*What is being asked*
Look through the entries for the string "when", and copy each line that holds it.

══ Task data

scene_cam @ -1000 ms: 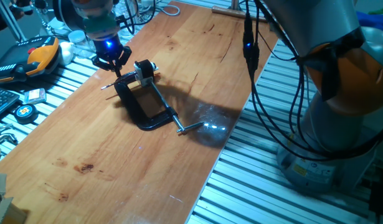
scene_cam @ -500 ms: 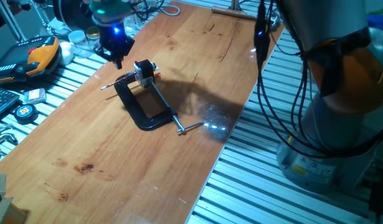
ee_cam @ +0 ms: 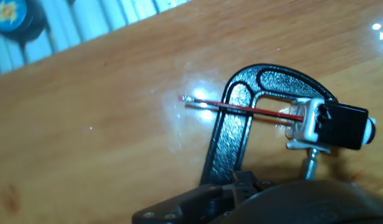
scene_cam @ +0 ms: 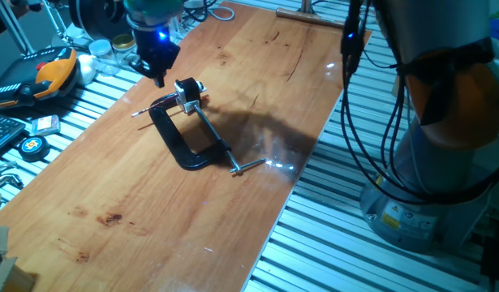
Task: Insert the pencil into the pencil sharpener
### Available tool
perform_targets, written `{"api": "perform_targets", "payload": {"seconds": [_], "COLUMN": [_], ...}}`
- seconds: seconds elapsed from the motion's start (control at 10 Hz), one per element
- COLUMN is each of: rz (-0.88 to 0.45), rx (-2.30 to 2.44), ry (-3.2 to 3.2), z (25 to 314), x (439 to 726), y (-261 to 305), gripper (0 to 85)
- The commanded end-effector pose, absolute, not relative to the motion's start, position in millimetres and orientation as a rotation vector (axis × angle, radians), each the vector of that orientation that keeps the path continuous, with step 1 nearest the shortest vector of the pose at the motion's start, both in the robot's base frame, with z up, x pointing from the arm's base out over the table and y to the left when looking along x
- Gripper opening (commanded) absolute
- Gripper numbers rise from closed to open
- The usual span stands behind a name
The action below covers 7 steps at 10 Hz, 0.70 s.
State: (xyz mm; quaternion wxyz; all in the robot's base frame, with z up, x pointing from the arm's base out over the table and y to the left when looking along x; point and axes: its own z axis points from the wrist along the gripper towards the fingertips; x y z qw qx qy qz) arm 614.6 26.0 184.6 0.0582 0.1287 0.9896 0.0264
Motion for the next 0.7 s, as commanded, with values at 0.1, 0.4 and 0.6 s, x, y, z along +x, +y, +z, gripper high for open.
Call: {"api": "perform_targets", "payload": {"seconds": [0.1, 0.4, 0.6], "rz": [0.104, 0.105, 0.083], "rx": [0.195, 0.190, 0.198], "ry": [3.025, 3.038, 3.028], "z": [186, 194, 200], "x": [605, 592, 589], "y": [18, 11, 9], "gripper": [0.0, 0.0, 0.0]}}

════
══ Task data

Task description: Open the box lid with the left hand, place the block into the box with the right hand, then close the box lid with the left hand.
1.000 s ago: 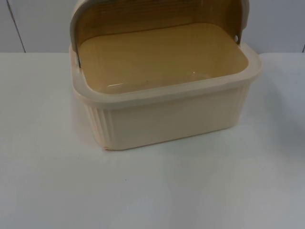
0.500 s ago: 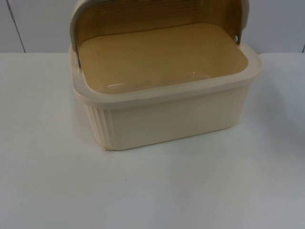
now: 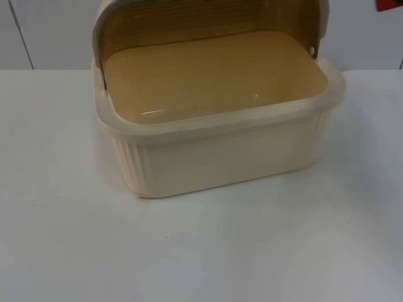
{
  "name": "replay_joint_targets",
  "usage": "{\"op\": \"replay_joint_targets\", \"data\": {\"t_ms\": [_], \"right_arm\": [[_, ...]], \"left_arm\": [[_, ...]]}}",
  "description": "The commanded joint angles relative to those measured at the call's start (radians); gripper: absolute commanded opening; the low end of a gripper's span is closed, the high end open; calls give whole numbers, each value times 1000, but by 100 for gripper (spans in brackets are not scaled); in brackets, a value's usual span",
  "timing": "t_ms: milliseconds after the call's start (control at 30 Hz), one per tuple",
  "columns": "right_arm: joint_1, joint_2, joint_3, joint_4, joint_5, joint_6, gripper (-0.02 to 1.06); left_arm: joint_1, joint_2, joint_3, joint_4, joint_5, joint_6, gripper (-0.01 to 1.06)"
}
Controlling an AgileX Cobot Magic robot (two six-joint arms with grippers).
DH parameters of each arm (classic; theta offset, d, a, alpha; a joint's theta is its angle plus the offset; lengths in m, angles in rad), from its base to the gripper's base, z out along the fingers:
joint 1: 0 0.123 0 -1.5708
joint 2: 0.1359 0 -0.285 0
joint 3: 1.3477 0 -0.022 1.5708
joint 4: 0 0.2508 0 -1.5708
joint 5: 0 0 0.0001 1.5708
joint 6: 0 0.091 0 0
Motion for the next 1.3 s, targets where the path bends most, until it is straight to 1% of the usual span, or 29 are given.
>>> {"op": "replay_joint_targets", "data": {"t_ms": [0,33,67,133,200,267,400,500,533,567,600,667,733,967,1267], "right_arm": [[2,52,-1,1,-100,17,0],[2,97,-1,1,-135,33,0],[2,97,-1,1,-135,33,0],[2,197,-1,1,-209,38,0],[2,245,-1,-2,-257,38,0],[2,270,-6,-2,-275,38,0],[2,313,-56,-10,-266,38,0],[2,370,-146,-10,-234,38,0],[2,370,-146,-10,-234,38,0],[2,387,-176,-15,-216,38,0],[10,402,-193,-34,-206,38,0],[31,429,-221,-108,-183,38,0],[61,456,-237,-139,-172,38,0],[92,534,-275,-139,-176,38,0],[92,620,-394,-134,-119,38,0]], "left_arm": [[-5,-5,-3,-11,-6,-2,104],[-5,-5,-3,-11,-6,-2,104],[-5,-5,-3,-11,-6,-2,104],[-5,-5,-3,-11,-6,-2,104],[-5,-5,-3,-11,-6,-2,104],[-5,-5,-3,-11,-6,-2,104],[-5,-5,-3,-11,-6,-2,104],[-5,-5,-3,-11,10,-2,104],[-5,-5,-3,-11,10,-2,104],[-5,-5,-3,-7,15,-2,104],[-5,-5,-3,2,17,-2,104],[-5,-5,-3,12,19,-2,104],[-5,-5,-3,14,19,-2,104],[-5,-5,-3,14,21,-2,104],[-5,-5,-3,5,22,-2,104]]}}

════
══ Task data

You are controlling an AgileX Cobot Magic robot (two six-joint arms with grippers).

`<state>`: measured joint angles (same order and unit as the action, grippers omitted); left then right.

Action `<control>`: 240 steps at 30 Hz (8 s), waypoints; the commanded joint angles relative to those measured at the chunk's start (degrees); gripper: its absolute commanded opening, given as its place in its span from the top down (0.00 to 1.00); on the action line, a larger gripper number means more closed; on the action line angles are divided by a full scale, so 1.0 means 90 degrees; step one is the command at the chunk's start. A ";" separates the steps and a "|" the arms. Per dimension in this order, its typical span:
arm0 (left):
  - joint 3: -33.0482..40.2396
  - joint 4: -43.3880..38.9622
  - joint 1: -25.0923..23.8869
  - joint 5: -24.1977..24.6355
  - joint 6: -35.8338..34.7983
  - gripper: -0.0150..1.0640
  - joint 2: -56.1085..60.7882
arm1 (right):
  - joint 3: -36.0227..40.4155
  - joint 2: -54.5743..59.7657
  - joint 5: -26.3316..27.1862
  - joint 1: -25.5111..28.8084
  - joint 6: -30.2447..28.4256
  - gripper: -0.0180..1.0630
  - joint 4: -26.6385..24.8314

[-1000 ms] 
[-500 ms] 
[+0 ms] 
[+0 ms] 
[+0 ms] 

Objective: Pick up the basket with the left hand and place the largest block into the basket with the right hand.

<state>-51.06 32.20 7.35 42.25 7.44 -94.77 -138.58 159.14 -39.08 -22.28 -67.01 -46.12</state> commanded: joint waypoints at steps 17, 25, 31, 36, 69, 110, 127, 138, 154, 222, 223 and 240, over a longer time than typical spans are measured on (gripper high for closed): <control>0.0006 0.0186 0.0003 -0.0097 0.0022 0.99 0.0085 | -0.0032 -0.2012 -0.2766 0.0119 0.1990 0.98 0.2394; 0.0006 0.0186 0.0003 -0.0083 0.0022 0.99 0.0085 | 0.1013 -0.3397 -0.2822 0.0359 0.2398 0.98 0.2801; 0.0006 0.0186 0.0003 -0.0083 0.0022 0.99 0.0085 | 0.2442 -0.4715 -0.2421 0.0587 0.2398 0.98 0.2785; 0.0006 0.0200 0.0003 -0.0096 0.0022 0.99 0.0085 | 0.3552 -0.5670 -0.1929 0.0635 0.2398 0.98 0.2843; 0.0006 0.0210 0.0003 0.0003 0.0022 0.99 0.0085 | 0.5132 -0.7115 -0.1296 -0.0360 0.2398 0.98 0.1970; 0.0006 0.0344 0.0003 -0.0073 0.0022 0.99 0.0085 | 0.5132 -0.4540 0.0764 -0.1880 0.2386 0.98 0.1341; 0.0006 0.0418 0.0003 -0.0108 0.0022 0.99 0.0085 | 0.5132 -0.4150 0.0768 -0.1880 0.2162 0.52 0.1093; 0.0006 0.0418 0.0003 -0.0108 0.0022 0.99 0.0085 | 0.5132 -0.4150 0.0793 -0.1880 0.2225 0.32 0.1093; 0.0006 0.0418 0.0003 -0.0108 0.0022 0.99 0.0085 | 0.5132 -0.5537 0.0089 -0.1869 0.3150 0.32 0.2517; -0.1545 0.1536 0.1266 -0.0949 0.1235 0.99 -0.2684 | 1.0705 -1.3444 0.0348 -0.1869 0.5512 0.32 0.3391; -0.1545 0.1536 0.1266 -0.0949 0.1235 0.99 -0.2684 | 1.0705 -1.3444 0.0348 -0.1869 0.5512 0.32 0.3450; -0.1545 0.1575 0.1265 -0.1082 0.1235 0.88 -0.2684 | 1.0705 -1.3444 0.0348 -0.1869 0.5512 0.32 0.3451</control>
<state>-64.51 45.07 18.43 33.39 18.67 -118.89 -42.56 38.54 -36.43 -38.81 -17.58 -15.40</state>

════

*Completed task*
- The commanded end-effector pose, absolute, not relative to the motion's start, position in millimetres and orientation as a rotation vector (axis × angle, radians), each the vector of that orientation that keeps the path continuous, with step 1 nearest the shortest vector of the pose at the motion's start, both in the robot's base frame, with z up, x pointing from the arm's base out over the table and y to the left when looking along x
State: (xyz mm; quaternion wxyz; all in the robot's base frame, with z up, x pointing from the arm's base out over the table and y to the left when looking along x; point and axes: its own z axis points from the wrist along the gripper towards the fingertips; x y z qw qx qy qz) arm 614.6 26.0 184.6 0.0582 0.1287 0.9896 0.0264

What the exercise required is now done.